In April we started Evolving KDE. The goal of Evolving KDE is to take an honest look at ourselves and evaluate where we are and where we want to go. Based on the answers to these questions we can then figure out how to get us there. The result should bring clarity on a number of questions: What do we do, why do we do it and what is everyone’s role in it? We started with a survey for existing users and contributors to figure out how we all see KDE collectively. We have received 202 responses to the survey and gone through all of them. 92 of the respondends identified themselves as users and 91 as active contributors. (The rest specified “other”.) Most of the active contributors are involved casually or intermittent and are involved for 5 or more years. More than half of the survey responses came from Europe. The results (which were already sent to the KDE Community mailing list before Akademy) can be summarized as follows:
What motivates you and makes you happy when contributing within the KDE community?
The responses indicate that most people are motivated by being in a great community. After that the technology is mentioned. Runner ups include: the potential impact one’s contributions can have, identifying with the ideology of the project, scratching one’s own itch and the potential for learning by contributing.
What do you appreciate in the KDE Community?
Survey responses here almost uniformly focused on the friendliness of the KDE Community. Openness was mentioned second-most. People also appreciate that it is easy for them to get support from others inside the community. Runners ups include: technical excellence, diversity and the products we produce.
What holds you back in your involvement with the KDE community?
The most mentioned theme here was time and energy. Among users then came the lack of skills as well as clear tutorials and help pages that give a clear entry point to contributing. There seems to still be deeply-held belief that unless one is a programmer it is not possible to contribute to KDE. Among the existing contributors the most mentioned points were then: a lack of vision and focus, lacking documentation and other help, in-group behaviour as well as a lack of skills.
What are your ideas to improve the KDE community?
Users very clearly demanded better documentation and entry points for newcomers here. After that came focusing on quality, more user-centered development and more outreach.

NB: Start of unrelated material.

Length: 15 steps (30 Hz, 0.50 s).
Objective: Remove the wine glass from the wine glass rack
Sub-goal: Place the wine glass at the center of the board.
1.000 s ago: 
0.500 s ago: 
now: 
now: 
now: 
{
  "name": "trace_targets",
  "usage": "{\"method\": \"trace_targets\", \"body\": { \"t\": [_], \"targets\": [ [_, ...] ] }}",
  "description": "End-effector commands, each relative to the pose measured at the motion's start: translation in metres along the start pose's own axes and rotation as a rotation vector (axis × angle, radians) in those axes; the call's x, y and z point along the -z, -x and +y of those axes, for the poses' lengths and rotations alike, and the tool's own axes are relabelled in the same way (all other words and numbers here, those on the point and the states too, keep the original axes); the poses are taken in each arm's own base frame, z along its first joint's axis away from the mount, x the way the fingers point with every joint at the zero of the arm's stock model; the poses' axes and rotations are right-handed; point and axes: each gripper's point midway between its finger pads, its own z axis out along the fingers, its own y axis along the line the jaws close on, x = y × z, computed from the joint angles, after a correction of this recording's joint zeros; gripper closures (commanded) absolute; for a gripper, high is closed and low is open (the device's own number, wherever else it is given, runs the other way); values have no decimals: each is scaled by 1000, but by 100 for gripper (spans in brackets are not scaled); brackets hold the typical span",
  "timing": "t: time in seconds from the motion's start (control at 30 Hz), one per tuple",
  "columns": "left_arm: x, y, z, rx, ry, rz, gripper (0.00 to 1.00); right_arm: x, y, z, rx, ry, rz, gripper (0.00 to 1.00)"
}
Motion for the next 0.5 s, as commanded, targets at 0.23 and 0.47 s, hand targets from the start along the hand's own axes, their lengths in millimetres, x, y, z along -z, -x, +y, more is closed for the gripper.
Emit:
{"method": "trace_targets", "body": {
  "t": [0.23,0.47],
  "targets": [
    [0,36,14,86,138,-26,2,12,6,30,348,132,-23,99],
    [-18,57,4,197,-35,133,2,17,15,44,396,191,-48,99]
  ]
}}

Existing contributors mentioned about equally focus (but opinions differed in what to focus on), improved outreach activities and better documentation for getting involved. Then came a more active role of KDE e.V., outreach to specific groups (women, countries, etc), being more welcoming to commercial contributors and taking a more active role inside the Qt ecosystem.
Imagine yourself as a happy member of the KDE community in 5 years, what does KDE look like?
The answers here focused a lot on bringing KDE’s software to more devices and the cloud and convergence – possibly by being a distributor directly to the end-user. Then came the focus on creating truly excellent free software that is better than any other – not just other free software. Continuing to be friendly and open was another major theme. Overall people expect KDE to be well known, its software used everywhere and still defending the freedom of our users – both by providing them with great free software and doing advocacy. We should be concentrating less on ourselves and more on the big ecosystem we are a part of and work together with other entities in it more closely. Respondents were also in favor of slightly more involvement by companies. Contributors have a clear desire for a vision and strategy. It seems it does not matter too much which vision and strategy it is as long as we have one.
Over the next days I will publish the recommendations based on these findings and thoughts about the next steps.